*WORK TO COMPLETE*. Every line of the records that holds the word "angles" should be copied.

*Dataset entries*.
_ _ _ _ _

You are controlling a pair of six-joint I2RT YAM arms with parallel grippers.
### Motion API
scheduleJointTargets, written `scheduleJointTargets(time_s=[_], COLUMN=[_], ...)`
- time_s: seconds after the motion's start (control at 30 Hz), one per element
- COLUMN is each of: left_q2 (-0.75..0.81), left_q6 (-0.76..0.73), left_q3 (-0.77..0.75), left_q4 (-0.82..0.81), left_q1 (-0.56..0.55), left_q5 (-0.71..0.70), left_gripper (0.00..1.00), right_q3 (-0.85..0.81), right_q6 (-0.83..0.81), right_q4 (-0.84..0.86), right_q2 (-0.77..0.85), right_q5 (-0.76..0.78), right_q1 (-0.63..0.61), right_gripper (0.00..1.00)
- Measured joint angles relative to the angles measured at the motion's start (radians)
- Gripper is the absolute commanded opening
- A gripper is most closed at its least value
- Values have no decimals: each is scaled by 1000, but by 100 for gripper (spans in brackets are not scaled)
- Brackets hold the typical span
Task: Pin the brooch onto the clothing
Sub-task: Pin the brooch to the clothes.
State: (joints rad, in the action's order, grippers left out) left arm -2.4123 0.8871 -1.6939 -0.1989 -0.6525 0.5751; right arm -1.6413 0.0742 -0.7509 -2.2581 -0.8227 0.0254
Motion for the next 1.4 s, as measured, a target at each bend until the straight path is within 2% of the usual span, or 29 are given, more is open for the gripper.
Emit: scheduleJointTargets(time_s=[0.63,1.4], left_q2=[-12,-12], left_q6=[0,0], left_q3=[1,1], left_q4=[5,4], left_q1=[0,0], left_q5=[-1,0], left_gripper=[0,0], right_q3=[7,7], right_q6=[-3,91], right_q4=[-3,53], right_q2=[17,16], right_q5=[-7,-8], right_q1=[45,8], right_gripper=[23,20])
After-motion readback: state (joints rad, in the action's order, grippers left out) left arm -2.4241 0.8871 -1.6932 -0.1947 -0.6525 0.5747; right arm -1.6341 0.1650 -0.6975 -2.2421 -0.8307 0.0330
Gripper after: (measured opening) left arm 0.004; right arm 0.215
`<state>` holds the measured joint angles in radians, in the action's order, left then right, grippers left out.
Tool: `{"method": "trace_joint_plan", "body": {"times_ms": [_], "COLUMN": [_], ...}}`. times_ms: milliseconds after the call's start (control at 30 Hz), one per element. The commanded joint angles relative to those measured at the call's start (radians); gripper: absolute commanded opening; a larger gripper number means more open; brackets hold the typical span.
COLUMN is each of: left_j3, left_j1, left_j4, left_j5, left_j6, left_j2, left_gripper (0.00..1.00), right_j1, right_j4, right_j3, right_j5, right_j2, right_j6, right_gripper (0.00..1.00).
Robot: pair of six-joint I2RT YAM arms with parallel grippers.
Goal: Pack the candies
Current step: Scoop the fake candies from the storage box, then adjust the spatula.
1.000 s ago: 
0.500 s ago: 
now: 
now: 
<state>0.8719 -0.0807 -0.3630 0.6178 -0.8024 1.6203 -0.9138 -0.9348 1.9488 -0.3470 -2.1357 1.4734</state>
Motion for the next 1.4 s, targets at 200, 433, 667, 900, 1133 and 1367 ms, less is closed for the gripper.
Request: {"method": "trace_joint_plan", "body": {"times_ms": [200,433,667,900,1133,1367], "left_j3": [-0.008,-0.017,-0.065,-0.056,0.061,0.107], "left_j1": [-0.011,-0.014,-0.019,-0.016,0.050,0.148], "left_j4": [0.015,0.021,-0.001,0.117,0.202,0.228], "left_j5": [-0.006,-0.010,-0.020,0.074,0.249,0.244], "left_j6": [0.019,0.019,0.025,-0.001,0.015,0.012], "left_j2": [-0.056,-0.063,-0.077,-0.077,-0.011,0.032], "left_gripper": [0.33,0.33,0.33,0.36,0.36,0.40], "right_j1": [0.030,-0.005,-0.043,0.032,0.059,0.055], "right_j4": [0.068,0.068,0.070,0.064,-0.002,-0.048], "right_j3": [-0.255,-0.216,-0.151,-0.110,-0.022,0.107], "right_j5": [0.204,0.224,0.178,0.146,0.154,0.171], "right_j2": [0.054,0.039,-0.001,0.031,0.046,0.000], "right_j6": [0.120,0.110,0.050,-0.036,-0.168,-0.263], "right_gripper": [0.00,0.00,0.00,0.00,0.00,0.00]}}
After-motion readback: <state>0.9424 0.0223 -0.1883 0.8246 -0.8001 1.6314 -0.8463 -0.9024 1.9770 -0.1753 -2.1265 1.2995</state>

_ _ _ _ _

*FINAL ANSWER*.
- Measured joint angles relative to the angles measured at the motion's start (radians)
`<state>` holds the measured joint angles in radians, in the action's order, left then right, grippers left out.
Tool: `{"method": "trace_joint_plan", "body": {"times_ms": [_], "COLUMN": [_], ...}}`. times_ms: milliseconds after the call's start (control at 30 Hz), one per element. The commanded joint angles relative to those measured at the call's start (radians); gripper: absolute commanded opening; a larger gripper number means more open; brackets hold the typical span.

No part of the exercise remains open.